Jest głośny a bezpłodny, bo głównie werbalny lub destrukcyjny narodowo katolicki patriotyzm,
by nie powiedzieć szowinizm, egoizm, zawiść, nieuctwo…

ZNIKNĘLA SPOŁECZNA AKTYWNOŚĆ SAMOPOMOCOWA/SAMOOBRONNA,
zniknęła PRZEDSIĘBIORCZOŚĆ i MYŚLENIE KATEGORIAMI DŁUGIEGO TRWANIA, KATEGORIAMI PAŃSTWA.

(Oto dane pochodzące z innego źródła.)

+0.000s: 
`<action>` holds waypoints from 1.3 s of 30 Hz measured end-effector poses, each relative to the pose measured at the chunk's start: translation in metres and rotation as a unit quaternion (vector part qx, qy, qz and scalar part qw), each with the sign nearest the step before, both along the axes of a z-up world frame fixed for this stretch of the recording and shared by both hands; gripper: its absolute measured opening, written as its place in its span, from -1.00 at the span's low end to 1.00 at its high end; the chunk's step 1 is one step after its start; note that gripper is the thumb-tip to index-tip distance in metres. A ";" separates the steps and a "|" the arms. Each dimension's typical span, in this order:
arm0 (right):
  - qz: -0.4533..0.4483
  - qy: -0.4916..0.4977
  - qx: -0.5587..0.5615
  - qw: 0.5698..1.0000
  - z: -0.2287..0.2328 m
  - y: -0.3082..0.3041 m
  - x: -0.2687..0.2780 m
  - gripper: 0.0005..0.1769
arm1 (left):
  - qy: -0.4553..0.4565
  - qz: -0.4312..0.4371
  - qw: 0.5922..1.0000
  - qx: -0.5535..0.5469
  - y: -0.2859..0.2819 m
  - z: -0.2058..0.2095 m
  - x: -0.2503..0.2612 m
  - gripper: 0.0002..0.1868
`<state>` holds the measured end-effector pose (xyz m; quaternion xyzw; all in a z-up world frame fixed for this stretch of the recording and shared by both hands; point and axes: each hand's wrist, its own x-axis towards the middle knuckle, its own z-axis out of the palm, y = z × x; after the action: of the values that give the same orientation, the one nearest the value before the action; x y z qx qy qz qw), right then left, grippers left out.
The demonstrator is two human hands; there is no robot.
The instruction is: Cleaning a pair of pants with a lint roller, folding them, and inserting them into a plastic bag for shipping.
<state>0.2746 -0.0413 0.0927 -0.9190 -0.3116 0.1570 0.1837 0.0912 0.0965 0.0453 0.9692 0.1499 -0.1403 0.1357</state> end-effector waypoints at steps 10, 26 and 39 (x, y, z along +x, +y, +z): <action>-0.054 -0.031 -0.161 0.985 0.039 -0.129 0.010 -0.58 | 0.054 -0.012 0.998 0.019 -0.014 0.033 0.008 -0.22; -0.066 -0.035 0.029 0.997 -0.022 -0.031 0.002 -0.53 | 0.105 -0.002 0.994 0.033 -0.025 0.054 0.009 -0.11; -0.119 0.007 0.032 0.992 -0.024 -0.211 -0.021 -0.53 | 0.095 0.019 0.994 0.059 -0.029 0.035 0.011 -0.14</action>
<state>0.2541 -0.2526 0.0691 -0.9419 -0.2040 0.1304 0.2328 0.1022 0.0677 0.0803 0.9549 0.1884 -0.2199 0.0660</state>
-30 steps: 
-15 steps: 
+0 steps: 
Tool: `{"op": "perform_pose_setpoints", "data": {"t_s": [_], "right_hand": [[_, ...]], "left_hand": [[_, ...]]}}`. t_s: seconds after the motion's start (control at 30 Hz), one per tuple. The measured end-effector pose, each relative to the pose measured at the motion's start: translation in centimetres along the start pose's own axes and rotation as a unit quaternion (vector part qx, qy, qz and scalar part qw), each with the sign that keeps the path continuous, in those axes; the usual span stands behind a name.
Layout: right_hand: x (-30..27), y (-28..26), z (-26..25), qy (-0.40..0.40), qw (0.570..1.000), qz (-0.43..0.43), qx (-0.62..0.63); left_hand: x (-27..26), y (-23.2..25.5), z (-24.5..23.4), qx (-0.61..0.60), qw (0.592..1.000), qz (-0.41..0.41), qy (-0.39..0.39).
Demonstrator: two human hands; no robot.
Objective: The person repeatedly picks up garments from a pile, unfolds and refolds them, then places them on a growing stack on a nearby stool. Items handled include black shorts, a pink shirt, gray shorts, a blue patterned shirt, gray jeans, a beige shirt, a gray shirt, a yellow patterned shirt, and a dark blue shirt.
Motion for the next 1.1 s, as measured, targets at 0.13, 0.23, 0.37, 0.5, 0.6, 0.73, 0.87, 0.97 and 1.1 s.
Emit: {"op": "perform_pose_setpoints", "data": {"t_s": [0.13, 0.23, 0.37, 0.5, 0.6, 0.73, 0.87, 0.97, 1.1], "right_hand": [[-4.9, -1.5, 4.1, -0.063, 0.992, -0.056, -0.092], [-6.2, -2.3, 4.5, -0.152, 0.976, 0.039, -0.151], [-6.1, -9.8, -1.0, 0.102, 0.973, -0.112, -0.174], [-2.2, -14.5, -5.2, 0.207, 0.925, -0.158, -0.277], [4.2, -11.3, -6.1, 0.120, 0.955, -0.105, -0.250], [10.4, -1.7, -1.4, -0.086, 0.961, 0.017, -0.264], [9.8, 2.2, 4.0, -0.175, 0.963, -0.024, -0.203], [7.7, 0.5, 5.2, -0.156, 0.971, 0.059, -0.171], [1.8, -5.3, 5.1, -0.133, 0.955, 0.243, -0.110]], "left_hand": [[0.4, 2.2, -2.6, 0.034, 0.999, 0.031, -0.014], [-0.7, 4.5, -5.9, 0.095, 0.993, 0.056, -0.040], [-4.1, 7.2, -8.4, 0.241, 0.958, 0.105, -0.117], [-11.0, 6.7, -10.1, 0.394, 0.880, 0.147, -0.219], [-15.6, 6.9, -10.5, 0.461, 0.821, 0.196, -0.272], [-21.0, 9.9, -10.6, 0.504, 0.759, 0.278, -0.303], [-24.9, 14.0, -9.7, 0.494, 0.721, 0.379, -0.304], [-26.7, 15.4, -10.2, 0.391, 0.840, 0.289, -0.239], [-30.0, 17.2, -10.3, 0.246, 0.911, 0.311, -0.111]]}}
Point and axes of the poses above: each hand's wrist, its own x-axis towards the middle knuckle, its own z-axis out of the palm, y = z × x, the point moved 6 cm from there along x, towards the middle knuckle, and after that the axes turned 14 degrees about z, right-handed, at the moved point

Z wyroku losu jestem jednym z elementów bezgłowego polskojęzycznego stada,
któremu w XX w. dwukrotnie, nawet trzykrotnie udało się fuksem wybić na niepodległość.
Teraz, w roku 2015 jestem wraz z moim bezgłowym polskojęzycznym stadem na równi pochyłej –
III NIEPODLEGŁOŚĆ ZUŻYWAMY DESTRUKCJĘ POLSKI.

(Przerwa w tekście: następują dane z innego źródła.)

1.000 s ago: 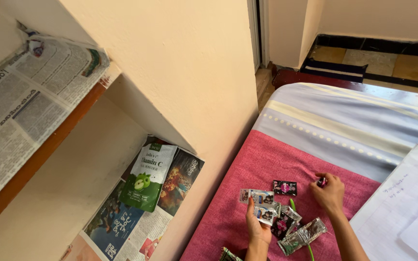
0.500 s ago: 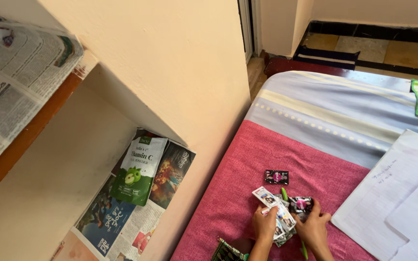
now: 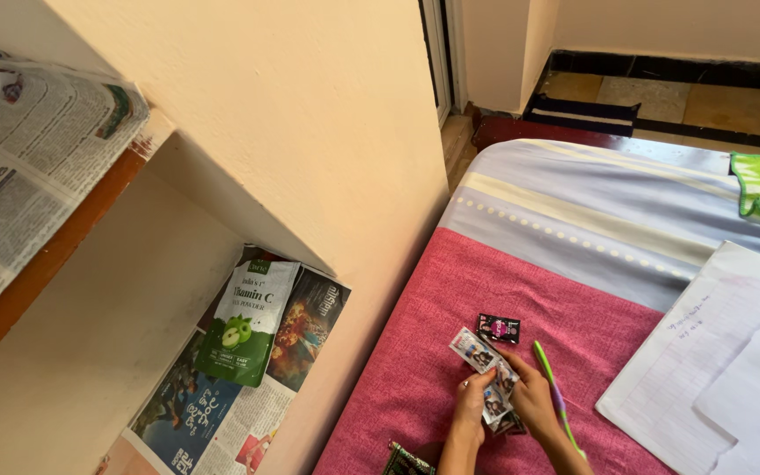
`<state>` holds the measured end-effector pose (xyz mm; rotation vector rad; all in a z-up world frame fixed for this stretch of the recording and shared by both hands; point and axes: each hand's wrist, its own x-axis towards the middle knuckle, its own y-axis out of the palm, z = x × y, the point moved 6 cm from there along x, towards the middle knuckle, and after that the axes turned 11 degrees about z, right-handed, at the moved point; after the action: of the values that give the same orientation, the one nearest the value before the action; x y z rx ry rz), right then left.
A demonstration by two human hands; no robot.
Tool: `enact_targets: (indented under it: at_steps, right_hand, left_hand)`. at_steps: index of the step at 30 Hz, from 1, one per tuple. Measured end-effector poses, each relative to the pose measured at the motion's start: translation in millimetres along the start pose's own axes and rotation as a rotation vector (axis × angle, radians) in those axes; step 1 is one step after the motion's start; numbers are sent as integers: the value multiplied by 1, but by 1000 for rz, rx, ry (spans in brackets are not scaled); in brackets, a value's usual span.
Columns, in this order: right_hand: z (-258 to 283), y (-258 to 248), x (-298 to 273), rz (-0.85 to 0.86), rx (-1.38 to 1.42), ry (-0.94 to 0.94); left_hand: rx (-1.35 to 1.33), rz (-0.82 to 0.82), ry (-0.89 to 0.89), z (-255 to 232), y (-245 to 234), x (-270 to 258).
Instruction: The person unfolds a newspaper and places it on a wooden shelf, smoothing it to cover the surface. They then pick up several small foil packets from a nearby bed and place them on the newspaper-lined shelf.
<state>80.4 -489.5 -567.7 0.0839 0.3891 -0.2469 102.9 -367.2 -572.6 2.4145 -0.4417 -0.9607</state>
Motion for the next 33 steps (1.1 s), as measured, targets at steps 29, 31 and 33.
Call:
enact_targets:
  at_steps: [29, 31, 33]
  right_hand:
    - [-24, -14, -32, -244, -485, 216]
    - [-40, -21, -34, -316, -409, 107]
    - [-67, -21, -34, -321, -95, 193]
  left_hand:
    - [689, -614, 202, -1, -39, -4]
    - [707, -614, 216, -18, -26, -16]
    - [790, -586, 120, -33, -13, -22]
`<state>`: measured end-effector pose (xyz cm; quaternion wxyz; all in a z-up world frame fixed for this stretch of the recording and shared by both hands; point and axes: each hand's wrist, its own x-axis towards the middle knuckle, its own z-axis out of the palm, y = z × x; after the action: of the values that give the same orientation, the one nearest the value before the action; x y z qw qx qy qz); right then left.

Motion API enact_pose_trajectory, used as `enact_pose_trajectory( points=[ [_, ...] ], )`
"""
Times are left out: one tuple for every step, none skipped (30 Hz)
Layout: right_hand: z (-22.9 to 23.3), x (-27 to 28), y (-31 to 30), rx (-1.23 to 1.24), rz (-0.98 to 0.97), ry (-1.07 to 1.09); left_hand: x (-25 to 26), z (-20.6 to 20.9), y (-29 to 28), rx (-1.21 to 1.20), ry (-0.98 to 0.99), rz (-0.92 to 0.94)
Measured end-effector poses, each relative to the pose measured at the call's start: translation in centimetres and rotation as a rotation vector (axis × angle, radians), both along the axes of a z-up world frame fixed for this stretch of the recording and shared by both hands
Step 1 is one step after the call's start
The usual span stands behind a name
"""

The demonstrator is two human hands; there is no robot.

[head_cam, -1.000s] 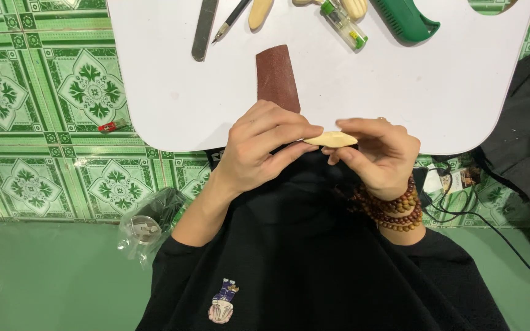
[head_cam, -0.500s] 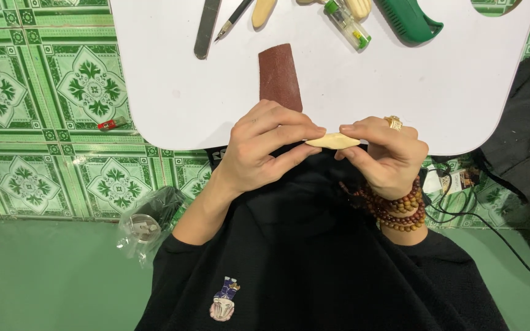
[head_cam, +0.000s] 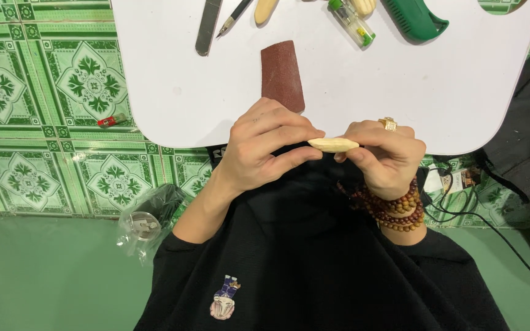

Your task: Sanding a small wooden piece using a piece of sandpaper on a workbench

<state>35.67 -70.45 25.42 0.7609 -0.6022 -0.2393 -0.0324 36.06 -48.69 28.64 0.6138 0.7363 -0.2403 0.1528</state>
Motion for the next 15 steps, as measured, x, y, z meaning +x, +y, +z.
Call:
enact_pose_trajectory(
  points=[
    [-0.08,-0.05,-0.04,-0.001,0.000,0.001,0.00,0.09,0.00,-0.001,0.001,0.000],
    [-0.17,-0.10,-0.07,0.002,0.003,0.000,0.01,0.18,0.00,-0.001,-0.001,-0.005],
    [-0.28,-0.11,-0.08,0.005,0.006,0.000,0.03,0.26,0.02,-0.001,-0.002,-0.009],
    [-0.34,-0.07,-0.10,0.005,0.007,0.001,0.03,0.22,-0.01,-0.001,0.000,-0.009],
    [-0.38,-0.06,-0.13,0.007,0.010,0.001,0.00,0.20,-0.05,-0.006,-0.002,-0.002],
    [-0.42,-0.05,-0.15,0.008,0.014,0.000,-0.03,0.18,-0.09,-0.011,-0.003,0.005],
    [-0.36,-0.02,-0.12,0.009,0.014,0.001,0.00,0.20,-0.03,-0.010,-0.003,0.005],
    [-0.30,0.00,-0.09,0.006,0.015,0.003,0.04,0.22,0.02,-0.009,0.000,0.002],
    [-0.25,-0.03,-0.06,0.002,0.016,0.007,0.01,0.23,0.07,-0.008,0.004,-0.002],
    [-0.29,-0.07,0.01,0.003,0.017,0.009,-0.06,0.23,0.04,-0.007,0.005,-0.001],
    [-0.32,-0.04,0.07,0.004,0.018,0.013,-0.06,0.22,0.01,-0.015,0.010,-0.005],
    [-0.34,-0.01,0.12,0.006,0.019,0.017,-0.05,0.22,-0.03,-0.022,0.015,-0.010],
    [-0.43,-0.05,0.07,0.006,0.019,0.018,-0.06,0.25,0.02,-0.023,0.016,-0.009],
    [-0.51,-0.10,0.02,-0.003,0.015,0.022,-0.08,0.27,0.08,-0.018,0.021,-0.014],
    [-0.60,-0.11,-0.03,-0.011,0.012,0.025,-0.07,0.30,0.13,-0.014,0.025,-0.018]
  ],
)
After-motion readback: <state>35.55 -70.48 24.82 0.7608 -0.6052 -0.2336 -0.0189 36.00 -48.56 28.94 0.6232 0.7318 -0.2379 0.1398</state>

Re: III NIEPODLEGŁOŚĆ ZUŻYWAMY DESTRUKCJĘ POLSKI

Posted: Sun Jun 07, 2015 8:27 pm
by Ykpon
Co potrafiliśmy z siebie wydać (my = społeczeństwo, to wydaliśmy. Nasza władza świadczy o nas.
Nikt nie powiedział, że Polska musi trwać do końca świata i jeszcze trochę. Kto nie zasługuje na niepodległość, ten jej nie ma.
Moim zdaniem największe odium spoczywa na naszych politykach, którzy nawet nie próbowali dorosnąć do potrzeb.
Pozdrawiam

Re: III NIEPODLEGŁOŚĆ ZUŻYWAMY DESTRUKCJĘ POLSKI

Posted: Mon Jun 08, 2015 5:23 am
by jan
Politycy nie stanowią odrębnej rasy.
Oni są byle jacy naszą bylejakością.

Tylko w klimacie społecznej aktywności i swobody gospodarczej
możemy się dorobić sprawnych działaczy gospodarczych i politycznych.

W dyktaturze biurokracji i dotacji może być tylko stagnacja,
która po urwaniu się dotacji stanie się błyskawiczną destrukcją,
bowiem cywilizacyjne skorupy będą gwałtownie generować koszty.